Certain customs involved participation of others, here the Warriors of Turia, elsewhere of other Wagon Camps as in the Omen years. It would be make online Gor much more Gorean if we could get sites to co-operate in these activities.

"Be patient, Tarl Cabot," said Kamchak, beside me on his kaiila. "In the spring there will be the games of Love War and I will go to Turia, and you may then, if you wish, accompany me." Nomads of Gor, 55-56.

"The stakes, flat-topped, each about six and half feet high and about seven or eight inches in diameter, stand in two long lines facing one another in pairs. The two lines are separated by about fifty feet and each in a line is separated from the stake on its left and right by about ten yards. The two lines of stakes extended for more than four pasangs across the prairie."

"In the space between the two lines of stakes, for each pair of facing stakes, there was a circle of roughly eight yards in diameter. This circle, the grass having been removed, was sanded and raked." Nomads of Gor, 112-113.

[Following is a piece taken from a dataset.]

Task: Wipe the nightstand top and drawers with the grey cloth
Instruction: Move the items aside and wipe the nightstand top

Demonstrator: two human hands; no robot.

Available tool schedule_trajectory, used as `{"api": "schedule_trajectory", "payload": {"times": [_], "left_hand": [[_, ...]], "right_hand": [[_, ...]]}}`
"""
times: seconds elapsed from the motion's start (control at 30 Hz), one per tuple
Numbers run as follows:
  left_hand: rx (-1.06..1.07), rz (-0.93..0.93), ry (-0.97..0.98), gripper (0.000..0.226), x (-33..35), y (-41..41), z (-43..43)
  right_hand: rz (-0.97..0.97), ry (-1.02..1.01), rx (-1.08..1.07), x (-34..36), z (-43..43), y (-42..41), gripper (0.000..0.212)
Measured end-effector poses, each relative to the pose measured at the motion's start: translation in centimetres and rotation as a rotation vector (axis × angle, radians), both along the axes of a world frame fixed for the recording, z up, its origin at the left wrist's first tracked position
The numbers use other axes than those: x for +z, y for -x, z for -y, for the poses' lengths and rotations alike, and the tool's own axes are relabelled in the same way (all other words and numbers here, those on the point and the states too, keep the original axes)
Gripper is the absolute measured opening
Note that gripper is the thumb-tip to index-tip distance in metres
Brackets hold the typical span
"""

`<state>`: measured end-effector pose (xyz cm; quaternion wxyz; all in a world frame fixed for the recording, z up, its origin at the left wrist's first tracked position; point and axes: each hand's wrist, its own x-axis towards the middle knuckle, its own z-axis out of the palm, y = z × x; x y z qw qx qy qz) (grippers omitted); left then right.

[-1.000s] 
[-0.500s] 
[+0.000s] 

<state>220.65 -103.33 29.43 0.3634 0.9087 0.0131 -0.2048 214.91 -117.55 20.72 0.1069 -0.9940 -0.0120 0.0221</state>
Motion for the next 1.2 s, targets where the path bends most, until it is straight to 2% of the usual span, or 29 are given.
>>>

"The institution of Love War is an ancient one among the Turians and the Wagon Peoples...The games of the Love War are celebrated every spring..." Nomads of Gor, 115.

"The theoretical justification of the games of the Love War, from the Turian point of view, is that they provide an excellent arena in which to demonstrate the fierceness and prowess of Turian warriors, thus perhaps intimidating or, at the very least, encouraging the often overbold warriors of the Wagon Peoples to be wary of Turian steel." Nomads of Gor, 116

I once asked Kamchak if the Wagon Peoples had a justification for the games of LoveWar. "Yes," he had said. And he had then pointed to Dina and Tenchika, clad kajir, who were at that time busy in the wagon. "That is the justification," said Kamchak. And he had then laughed and pounded his knee." Nomads of Gor, 116.

"As I knew, not just any girl, any more than just any warrior, could participate in the games of the Love War. Only the most beautiful were eligible, and only the most beautiful of these could be chosen." Nomads of Gor, 117.